The practice saved COCC students an estimated $964,360 in the 2017-18 school year, according to Open Oregon Educational Resources, an organization that helps community colleges and four-year universities adopt affordable or free online textbooks. The group said 773 courses that year used the online resources.

“It’s a big deal,” said Tina Hovekamp, COCC’s director of library services, who is helping the college implement open educational resources. “You’re talking about significant savings, and as tuition and fees keep increasing, one thing colleges can do to help with affordability is encourage adoption of (open educational resources) or other low-cost solutions to help students with these kinds of expenses.”

This school year, the average student at a public, two-year commuter college spent an average of $1,440 on books and supplies, according to The College Board. The United States Public Interest Research Group states that textbook prices have skyrocketed over the past decade, rising more than four times the rate of inflation.

According to Hovekamp, an instructor at COCC can decide to adopt the free or inexpensive materials instead of a traditional textbook by providing links to various educational websites or online resources. At the Open Oregon Educational Resource website, there’s a large list of links to downloads where students can read texts on writing, biology, calculus and more. Although the materials are free, Hovekamp said the quality of these online resources is reaching the same level as that of traditional textbooks, and that even regular textbooks can vary in rigor.

“I think throughout the years, the quality of these materials has increased tremendously, and the use that these materials are getting has increased pressure to improve them,” she said.

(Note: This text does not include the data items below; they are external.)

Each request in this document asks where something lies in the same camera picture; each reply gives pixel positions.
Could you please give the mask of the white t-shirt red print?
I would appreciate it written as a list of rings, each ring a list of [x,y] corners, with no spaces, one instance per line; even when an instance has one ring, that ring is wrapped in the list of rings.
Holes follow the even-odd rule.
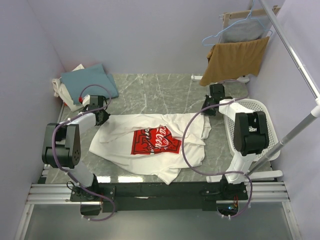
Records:
[[[112,115],[93,137],[89,151],[138,175],[155,175],[167,185],[188,165],[205,158],[211,131],[208,116],[193,113]]]

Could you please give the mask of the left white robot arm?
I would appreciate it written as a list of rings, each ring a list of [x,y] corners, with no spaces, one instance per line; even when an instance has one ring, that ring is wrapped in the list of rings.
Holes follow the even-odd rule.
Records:
[[[67,174],[71,179],[71,191],[87,201],[97,200],[102,193],[96,175],[81,161],[81,134],[109,119],[107,107],[106,97],[89,96],[88,104],[77,116],[60,123],[49,123],[45,128],[43,163]]]

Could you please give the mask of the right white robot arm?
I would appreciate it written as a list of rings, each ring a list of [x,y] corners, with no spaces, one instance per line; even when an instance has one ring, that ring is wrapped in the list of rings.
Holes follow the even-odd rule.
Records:
[[[203,113],[215,116],[221,113],[231,119],[234,124],[233,146],[235,152],[232,161],[227,169],[227,182],[219,187],[222,198],[230,200],[237,194],[237,187],[234,184],[242,183],[256,155],[269,146],[269,133],[267,117],[263,111],[248,109],[232,97],[227,97],[223,84],[212,84],[209,87],[209,95],[205,96],[202,108],[219,105],[205,110]]]

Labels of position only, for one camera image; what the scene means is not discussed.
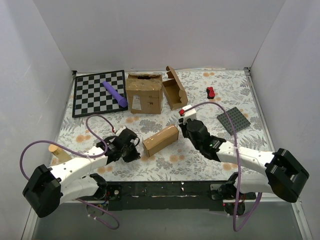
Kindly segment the small cardboard express box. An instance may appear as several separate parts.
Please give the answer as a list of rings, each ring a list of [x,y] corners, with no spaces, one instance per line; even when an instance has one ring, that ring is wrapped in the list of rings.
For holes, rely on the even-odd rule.
[[[179,139],[179,130],[171,124],[142,141],[147,157],[151,157]]]

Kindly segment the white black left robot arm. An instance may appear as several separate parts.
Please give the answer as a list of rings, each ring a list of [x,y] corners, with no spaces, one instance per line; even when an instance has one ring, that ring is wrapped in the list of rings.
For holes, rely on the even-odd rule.
[[[52,167],[38,166],[22,191],[37,216],[44,218],[59,205],[82,197],[103,200],[110,194],[107,182],[93,171],[119,159],[130,163],[140,158],[139,138],[127,127],[98,142],[83,156]]]

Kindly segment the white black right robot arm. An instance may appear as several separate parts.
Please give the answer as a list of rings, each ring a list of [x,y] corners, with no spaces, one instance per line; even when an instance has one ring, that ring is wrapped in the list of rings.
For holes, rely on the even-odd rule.
[[[184,138],[188,138],[194,148],[206,159],[221,163],[238,164],[256,175],[236,176],[229,179],[227,195],[237,199],[249,192],[275,194],[280,199],[295,203],[307,180],[308,171],[290,153],[279,148],[276,152],[258,151],[246,147],[236,148],[224,138],[210,135],[207,127],[200,120],[180,118],[178,125]]]

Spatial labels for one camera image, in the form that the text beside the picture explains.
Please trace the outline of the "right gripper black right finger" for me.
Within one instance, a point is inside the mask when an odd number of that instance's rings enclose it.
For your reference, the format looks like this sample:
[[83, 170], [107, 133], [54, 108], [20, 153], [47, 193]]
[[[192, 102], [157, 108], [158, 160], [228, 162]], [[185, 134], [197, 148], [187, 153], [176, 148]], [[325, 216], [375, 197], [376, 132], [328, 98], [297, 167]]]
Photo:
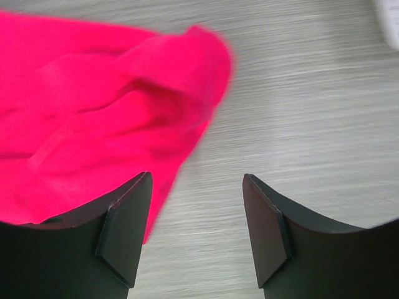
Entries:
[[319, 214], [252, 174], [243, 200], [266, 298], [397, 298], [398, 221], [364, 229]]

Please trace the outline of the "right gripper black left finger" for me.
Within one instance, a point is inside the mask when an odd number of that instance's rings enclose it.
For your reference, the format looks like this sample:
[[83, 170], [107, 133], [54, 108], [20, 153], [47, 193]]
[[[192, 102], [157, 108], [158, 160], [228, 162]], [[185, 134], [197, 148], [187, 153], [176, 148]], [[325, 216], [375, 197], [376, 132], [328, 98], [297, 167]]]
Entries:
[[126, 298], [134, 287], [153, 180], [40, 224], [1, 224], [2, 298]]

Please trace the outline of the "crimson red t shirt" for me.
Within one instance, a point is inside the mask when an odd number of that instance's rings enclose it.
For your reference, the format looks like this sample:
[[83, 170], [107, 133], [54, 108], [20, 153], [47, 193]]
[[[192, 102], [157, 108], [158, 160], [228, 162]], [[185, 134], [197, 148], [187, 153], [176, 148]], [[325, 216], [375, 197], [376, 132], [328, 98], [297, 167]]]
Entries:
[[1, 12], [1, 220], [39, 224], [153, 176], [149, 237], [233, 74], [222, 38]]

Hovekamp also said that on the website where professors can find these texts, each set of materials has reviews from fellow professors, so faculty will know in advance if the resources are legitimate. And she confirmed that none of these are Wikipedia links.

Julie Downing, an instructional dean at COCC who oversees the college’s health and science programs, said the quality of learning found in the open educational resources is “very, very good.”

“I would imagine, in the very beginning when (use of open educational resources) was in its infancy, some of them didn’t have the rigor that a regular textbook would, but now they’re really beginning to be high-quality,” she said. “And they’re just getting refined or improved all the time.”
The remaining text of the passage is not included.